- BRIEF -
Go over the data and keep only the lines that include "things".

- SUPPLIED RECORDS -
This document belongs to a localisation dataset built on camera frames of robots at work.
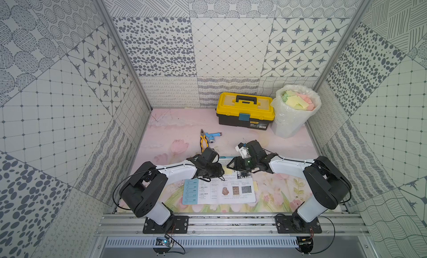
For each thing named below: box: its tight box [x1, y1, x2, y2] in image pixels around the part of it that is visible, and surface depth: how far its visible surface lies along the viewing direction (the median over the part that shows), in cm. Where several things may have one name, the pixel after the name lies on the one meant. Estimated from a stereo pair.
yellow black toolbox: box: [215, 92, 276, 131], surface depth 102 cm
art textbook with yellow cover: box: [181, 155, 258, 206], surface depth 85 cm
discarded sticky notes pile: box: [281, 90, 315, 111], surface depth 90 cm
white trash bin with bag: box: [270, 84, 322, 140], surface depth 90 cm
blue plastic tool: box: [205, 132, 222, 144], surface depth 106 cm
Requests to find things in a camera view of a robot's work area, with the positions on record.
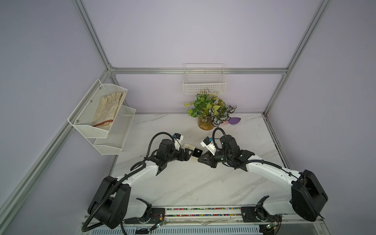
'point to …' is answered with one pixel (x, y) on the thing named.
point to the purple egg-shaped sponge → (234, 120)
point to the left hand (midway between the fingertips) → (187, 152)
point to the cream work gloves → (107, 107)
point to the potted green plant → (210, 110)
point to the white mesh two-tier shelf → (108, 140)
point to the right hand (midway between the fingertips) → (201, 160)
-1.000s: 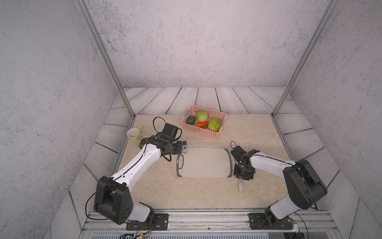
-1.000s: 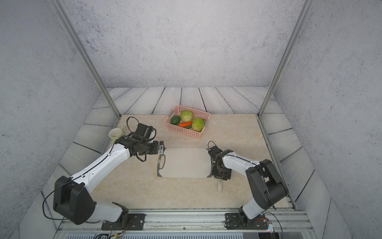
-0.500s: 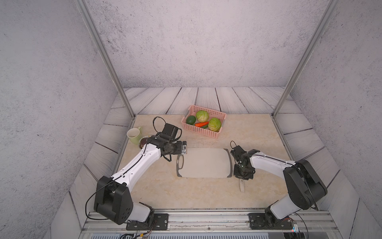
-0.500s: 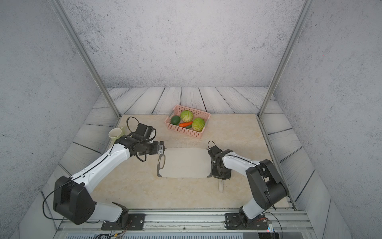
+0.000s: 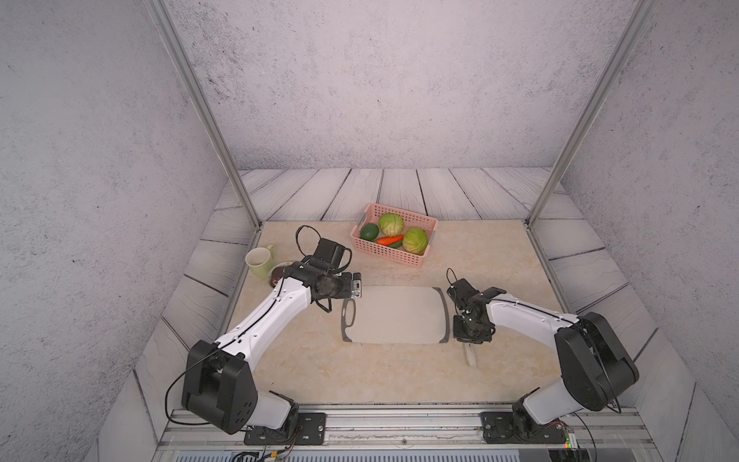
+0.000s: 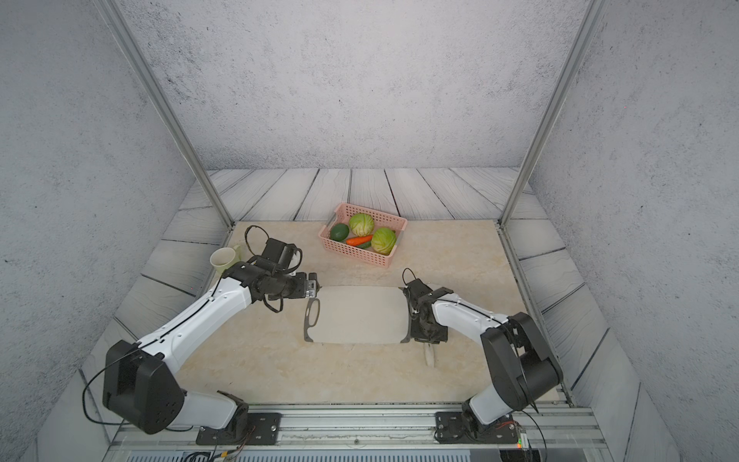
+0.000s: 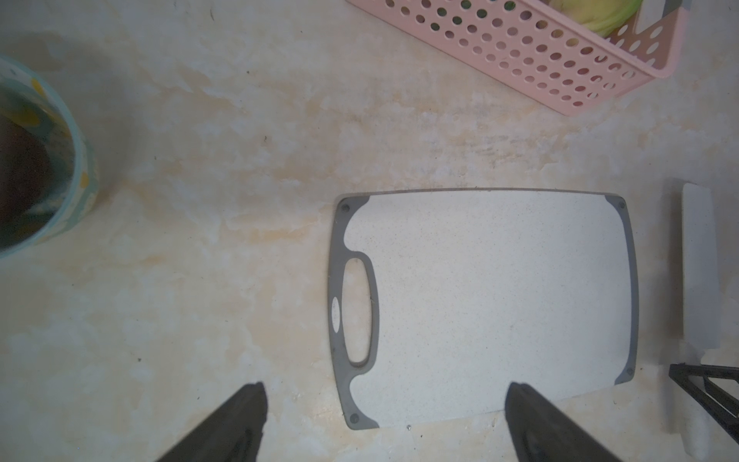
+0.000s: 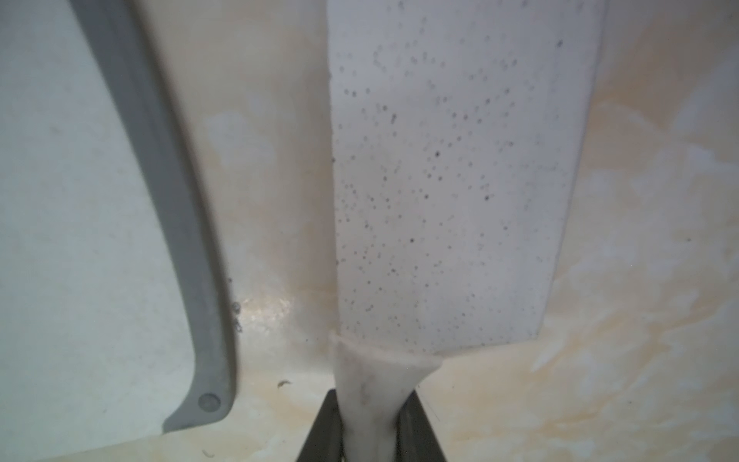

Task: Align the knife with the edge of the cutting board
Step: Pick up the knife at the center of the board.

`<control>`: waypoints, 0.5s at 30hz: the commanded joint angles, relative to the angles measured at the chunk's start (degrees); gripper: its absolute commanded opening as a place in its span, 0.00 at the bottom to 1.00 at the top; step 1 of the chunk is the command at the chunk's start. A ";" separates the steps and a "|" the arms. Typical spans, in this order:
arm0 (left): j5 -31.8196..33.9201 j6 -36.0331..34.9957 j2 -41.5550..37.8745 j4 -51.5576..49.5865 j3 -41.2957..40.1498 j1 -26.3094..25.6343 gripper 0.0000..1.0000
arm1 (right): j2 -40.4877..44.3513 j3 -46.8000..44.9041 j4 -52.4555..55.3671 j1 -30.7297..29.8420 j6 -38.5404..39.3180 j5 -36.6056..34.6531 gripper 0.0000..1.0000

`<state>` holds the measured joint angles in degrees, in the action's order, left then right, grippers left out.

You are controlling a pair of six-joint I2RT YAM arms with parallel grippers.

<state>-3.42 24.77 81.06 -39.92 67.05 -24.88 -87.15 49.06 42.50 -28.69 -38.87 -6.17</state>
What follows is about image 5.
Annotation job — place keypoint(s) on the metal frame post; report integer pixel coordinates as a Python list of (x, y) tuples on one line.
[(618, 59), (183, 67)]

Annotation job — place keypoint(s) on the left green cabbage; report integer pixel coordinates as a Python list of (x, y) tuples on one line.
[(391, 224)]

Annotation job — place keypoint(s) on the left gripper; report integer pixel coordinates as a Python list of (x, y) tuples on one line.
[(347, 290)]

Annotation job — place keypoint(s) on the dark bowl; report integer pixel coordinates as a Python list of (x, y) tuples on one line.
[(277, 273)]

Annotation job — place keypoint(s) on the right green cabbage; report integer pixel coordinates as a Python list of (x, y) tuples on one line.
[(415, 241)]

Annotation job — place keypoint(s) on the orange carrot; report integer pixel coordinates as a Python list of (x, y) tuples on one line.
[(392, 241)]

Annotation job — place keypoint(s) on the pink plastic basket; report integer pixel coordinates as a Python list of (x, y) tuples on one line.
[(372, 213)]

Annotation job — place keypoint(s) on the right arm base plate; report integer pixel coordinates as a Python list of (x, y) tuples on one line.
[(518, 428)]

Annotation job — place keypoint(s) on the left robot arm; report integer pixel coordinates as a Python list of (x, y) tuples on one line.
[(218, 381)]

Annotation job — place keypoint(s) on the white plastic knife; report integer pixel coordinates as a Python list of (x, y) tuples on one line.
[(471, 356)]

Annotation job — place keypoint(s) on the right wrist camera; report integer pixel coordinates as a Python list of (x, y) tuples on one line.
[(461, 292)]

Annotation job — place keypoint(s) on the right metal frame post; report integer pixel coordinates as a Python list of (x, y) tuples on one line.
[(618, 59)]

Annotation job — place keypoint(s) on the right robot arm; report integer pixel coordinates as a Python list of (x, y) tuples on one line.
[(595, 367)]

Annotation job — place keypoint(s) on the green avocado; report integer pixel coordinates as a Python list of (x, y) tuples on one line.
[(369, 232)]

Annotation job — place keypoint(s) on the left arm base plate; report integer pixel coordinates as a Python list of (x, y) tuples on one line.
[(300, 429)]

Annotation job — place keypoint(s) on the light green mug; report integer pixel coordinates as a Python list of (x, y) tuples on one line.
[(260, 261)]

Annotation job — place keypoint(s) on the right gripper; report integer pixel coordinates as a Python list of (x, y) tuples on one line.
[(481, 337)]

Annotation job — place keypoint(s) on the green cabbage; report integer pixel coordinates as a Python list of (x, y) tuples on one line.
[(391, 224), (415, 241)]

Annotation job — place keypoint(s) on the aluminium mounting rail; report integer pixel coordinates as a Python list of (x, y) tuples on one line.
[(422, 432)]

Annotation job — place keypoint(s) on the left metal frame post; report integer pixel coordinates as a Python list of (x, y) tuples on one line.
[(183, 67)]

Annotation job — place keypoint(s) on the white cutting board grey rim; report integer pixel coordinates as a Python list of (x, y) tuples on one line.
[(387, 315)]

- EXERCISE OUTPUT -
For each thing named below: box: its tight box [x1, y1, x2, y2] in image pixels around the part of it that is visible, and surface depth: how far its visible surface lies along the viewing direction (the median over the part that shows), in cm. Where several things may have one name, the pixel after the name lies on the one meant. Estimated from a stereo pair.
Requests to find things in a camera view of a robot's work area, with the positions on record.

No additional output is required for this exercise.